**Data section:**
....................

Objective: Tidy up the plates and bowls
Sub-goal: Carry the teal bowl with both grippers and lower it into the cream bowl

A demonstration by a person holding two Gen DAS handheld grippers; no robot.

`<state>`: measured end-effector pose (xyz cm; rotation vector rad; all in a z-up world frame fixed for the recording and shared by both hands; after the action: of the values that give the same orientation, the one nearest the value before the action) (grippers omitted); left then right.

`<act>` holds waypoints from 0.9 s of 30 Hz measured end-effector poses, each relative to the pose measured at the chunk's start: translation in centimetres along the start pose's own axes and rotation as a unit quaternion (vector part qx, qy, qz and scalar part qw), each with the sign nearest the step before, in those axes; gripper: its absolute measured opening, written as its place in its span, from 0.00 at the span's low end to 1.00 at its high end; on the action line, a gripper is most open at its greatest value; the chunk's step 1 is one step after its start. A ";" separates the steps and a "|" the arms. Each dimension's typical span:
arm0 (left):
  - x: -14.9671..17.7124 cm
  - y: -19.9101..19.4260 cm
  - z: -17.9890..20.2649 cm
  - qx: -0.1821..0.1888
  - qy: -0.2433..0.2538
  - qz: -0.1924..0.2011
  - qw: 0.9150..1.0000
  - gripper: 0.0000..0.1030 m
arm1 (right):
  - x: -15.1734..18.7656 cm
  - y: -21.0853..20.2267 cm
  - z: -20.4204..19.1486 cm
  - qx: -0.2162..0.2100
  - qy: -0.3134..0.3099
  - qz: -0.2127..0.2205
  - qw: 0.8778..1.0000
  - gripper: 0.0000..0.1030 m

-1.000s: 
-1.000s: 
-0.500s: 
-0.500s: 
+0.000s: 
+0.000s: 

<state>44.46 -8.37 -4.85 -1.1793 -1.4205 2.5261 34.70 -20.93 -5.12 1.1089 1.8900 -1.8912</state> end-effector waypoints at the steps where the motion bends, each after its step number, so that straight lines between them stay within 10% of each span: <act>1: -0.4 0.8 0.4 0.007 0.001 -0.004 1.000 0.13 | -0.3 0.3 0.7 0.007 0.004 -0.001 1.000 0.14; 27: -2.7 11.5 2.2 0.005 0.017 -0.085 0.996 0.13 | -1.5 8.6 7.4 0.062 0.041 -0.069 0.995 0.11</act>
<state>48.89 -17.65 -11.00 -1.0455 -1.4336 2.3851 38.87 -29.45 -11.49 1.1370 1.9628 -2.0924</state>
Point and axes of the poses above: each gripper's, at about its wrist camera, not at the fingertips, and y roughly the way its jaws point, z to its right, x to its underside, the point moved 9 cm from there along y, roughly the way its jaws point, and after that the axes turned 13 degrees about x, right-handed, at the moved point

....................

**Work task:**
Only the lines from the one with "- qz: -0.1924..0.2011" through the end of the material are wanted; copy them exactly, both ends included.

**Reply to the exercise:**
  - qz: -0.1924..0.2011
  - qw: 0.9150..1.0000
  - gripper: 0.0000..0.1030 m
arm1 (right):
  - x: -15.1734..18.7656 cm
  - y: -21.0853..20.2267 cm
  - z: -20.4204..19.1486 cm
  - qx: -0.2162..0.2100
  - qy: -0.3134..0.3099
  - qz: -0.2127..0.2205
  - qw: 0.8778..1.0000
  - gripper: 0.0000..0.1030 m

-1.000s: 
-1.000s: 
-0.500s: 
-0.500s: 
+0.000s: 
+0.000s: 

<state>44.46 -8.37 -4.85 -1.1793 -1.4205 2.5261 34.70 -20.93 -5.12 1.1089 1.8900 -1.8912</state> end-effector waypoints at the steps where the motion bends, each after its step number, so that straight lines between them stay within 10% of each span: <act>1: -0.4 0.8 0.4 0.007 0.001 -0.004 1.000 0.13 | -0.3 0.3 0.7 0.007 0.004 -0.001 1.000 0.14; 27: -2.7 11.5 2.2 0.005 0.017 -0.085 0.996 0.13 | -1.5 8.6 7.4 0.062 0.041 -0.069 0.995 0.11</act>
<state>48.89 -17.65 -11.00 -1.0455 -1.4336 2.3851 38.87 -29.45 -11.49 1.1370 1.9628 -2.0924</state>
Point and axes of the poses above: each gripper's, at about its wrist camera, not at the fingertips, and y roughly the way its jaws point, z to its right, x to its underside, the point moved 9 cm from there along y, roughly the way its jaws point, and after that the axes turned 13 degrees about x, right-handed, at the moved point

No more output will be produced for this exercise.